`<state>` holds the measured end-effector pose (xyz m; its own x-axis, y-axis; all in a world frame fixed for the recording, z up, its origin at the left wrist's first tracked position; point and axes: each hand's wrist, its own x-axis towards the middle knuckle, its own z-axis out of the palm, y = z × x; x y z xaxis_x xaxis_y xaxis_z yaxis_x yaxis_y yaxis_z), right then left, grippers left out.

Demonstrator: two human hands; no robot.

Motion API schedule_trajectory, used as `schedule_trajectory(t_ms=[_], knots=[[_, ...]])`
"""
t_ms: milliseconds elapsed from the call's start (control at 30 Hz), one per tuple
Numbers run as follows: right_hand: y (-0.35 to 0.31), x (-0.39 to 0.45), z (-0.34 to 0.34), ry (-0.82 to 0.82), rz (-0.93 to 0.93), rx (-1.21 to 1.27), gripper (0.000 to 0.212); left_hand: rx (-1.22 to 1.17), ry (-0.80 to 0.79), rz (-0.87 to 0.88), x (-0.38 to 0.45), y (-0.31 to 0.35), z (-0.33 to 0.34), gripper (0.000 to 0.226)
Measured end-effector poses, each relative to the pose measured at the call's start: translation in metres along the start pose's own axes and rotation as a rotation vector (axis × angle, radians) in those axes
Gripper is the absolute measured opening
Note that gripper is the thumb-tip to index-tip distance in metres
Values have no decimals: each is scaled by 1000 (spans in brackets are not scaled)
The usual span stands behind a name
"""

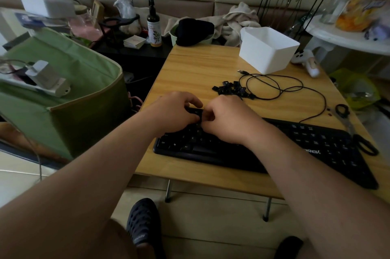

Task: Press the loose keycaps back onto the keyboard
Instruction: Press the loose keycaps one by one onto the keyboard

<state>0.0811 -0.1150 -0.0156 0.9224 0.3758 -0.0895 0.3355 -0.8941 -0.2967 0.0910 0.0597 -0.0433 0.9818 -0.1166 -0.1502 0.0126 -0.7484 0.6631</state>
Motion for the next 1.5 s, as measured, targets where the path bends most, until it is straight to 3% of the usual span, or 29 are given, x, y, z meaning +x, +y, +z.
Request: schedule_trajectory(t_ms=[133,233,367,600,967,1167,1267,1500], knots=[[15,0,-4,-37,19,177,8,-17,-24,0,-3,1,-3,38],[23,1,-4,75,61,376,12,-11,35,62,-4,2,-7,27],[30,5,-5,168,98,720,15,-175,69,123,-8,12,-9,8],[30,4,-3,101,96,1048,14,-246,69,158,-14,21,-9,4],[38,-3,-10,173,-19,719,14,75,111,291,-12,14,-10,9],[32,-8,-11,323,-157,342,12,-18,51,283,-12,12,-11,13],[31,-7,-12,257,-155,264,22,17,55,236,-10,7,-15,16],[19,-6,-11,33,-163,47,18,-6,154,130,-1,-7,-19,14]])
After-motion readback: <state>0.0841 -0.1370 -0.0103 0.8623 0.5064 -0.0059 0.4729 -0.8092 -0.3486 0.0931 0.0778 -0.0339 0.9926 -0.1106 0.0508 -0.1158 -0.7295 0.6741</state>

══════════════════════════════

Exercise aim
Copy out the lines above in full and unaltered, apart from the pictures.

Solution
`<state>` holds the measured end-effector pose (xyz m; its own x-axis, y-axis; all in a world frame fixed for the recording, z up, its origin at the left wrist's first tracked position; point and axes: each hand's wrist, its own x-axis towards the middle knuckle, its own z-axis out of the palm, y = z × x; x y z xaxis_x xaxis_y xaxis_z yaxis_x yaxis_y yaxis_z), right then left, grippers left out.

Demonstrator: two human hands; no robot.

Motion API schedule_trajectory, used as `schedule_trajectory(t_ms=[_], knots=[[_, ...]])`
"""
t_ms: milliseconds elapsed from the call's start (control at 30 Hz), one per tuple
Numbers run as follows: right_hand: y (-0.35 to 0.31), x (-0.39 to 0.45), z (-0.34 to 0.34), ry (-0.82 to 0.82), rz (-0.93 to 0.93), rx (-1.21 to 1.27), gripper (0.000 to 0.212); left_hand: rx (-1.22 to 1.17), ry (-0.80 to 0.79), rz (-0.87 to 0.88), x (-0.38 to 0.45), y (-0.31 to 0.35), z (-0.33 to 0.34), gripper (0.000 to 0.226)
Measured end-effector poses, each relative to the pose measured at the call's start: translation in metres along the start pose's own axes and rotation as a rotation vector (axis × angle, radians) in those axes
Gripper is the absolute measured opening
Note that gripper is the thumb-tip to index-tip distance in metres
Values have no decimals: each is scaled by 1000 (spans in brackets are not scaled)
The usual span stands behind a name
"""


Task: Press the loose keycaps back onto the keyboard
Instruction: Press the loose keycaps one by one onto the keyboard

<state>0.0811 -0.1150 -0.0156 0.9224 0.3758 -0.0895 0.3355 -0.8941 -0.2967 0.0910 0.0597 -0.0433 0.9818 -0.1166 -0.1502 0.0126 -0.7484 0.6631</state>
Motion for the next 1.5 s, as measured, targets where the path bends most, until it is straight to 3% of the usual span, or 29 are given, x, y, z meaning +x, +y, +z.
Request: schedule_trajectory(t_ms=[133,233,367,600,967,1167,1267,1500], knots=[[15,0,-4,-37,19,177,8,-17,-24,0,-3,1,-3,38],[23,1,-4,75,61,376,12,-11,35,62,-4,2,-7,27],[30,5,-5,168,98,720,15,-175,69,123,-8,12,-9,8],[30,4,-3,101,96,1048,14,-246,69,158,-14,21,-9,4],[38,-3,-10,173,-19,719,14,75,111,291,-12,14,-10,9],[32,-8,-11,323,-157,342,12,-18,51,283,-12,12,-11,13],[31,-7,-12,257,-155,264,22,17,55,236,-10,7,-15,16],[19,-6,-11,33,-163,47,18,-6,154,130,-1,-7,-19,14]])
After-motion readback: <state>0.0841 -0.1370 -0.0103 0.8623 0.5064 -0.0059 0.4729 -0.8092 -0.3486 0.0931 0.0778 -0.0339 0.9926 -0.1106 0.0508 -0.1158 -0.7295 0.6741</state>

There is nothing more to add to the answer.